▶ [What the task asks]:
Lines to restate from the data below: from the one containing "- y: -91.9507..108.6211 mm" to the one containing "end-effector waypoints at", both included. Give them again exactly, and only them.

▶ [Material to process]:
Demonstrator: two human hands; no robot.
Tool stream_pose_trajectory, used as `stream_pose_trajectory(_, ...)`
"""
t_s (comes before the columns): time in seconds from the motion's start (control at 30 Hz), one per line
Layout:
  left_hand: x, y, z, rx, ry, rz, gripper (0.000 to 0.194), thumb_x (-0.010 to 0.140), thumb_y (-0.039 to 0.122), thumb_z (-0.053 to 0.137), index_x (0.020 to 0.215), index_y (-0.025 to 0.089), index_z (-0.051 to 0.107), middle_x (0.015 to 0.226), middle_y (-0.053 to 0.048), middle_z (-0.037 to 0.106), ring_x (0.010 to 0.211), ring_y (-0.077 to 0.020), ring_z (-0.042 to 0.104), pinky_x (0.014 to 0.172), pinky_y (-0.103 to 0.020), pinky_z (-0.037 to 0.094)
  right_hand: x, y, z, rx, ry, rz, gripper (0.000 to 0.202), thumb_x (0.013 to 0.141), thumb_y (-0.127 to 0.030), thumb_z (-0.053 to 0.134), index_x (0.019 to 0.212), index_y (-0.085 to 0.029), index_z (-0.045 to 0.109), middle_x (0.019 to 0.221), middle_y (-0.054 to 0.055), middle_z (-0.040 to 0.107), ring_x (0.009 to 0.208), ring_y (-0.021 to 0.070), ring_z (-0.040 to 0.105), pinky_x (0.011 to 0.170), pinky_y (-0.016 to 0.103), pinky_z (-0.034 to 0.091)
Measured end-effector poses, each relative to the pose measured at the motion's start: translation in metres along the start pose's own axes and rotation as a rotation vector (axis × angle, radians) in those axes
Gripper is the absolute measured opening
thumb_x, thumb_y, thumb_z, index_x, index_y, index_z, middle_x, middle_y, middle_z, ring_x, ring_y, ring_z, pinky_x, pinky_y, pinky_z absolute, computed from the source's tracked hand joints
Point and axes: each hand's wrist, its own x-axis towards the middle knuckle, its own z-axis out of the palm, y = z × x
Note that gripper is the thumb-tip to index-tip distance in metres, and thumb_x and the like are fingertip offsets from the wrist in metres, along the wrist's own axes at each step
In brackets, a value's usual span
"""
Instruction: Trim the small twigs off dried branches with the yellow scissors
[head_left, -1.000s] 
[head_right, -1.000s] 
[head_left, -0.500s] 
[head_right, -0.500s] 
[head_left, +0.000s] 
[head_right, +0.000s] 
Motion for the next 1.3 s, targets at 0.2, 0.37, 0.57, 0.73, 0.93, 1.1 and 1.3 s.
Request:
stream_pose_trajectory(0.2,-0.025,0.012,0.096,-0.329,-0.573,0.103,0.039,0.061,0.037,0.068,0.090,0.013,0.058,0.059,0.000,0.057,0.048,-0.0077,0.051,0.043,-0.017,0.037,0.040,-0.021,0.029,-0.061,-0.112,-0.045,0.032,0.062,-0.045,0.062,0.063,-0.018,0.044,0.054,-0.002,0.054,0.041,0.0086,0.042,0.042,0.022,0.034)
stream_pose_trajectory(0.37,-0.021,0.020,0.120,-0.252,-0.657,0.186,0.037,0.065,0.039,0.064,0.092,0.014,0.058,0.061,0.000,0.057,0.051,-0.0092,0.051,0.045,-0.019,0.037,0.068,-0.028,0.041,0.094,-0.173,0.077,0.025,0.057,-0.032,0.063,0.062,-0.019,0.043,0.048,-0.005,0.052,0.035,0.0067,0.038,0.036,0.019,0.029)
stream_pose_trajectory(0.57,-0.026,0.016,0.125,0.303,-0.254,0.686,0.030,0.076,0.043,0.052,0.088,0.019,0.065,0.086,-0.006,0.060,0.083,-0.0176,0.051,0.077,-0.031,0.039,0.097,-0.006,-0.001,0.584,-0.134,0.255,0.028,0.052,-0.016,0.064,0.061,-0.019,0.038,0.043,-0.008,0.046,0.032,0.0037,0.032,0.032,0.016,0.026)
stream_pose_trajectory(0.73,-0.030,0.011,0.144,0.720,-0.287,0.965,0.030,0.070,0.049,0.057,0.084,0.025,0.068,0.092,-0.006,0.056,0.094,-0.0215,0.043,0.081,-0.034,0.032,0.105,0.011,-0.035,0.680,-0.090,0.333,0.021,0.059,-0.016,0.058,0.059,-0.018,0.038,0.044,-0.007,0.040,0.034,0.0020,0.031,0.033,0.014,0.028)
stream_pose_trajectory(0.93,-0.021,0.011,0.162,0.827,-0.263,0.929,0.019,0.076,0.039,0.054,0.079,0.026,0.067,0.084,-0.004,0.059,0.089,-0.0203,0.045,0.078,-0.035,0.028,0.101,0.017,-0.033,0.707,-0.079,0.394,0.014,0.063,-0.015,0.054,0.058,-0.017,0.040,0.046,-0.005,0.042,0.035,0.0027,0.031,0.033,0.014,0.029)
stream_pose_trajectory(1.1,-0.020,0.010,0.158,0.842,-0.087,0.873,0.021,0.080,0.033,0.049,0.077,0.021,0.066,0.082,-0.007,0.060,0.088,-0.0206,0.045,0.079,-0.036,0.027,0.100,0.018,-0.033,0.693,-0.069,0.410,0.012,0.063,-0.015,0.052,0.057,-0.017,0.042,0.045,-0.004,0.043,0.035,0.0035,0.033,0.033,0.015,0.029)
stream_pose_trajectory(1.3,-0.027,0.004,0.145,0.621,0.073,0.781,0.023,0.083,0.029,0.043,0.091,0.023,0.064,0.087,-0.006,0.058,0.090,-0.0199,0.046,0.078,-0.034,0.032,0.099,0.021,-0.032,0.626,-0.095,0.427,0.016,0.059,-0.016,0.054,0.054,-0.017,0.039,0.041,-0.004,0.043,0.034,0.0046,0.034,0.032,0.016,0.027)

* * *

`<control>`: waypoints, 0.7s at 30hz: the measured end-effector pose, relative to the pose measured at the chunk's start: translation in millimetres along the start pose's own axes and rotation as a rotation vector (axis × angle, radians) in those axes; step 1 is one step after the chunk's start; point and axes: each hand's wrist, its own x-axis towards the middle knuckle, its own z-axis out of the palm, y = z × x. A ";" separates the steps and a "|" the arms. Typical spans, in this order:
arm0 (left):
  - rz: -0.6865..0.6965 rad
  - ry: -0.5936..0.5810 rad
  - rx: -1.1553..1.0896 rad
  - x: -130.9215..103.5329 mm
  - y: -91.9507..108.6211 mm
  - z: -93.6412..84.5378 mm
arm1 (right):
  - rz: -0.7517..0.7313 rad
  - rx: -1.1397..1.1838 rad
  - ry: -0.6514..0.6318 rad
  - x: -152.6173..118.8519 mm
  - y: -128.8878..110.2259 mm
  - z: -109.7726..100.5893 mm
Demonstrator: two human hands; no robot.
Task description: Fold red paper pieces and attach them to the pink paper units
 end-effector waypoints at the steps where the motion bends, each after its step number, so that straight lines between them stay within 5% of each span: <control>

▶ [Finished exercise]:
  - y: -91.9507..108.6211 mm
  - z: -93.6412..84.5378 mm
arm1 (right):
  - rz: -0.7517..0.7313 rad
  - rx: -1.1397..1.1838 rad
  - ry: -0.6514..0.6318 rad
  - x: -152.6173..118.8519 mm
  - y: -128.8878..110.2259 mm
  - z: -109.7726..100.5893 mm
Demonstrator: two human hands; no robot.
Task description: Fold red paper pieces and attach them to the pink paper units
 end-effector waypoints at the steps where the motion bends, each after its step number, so that straight lines between them stay within 5% of each span: <control>

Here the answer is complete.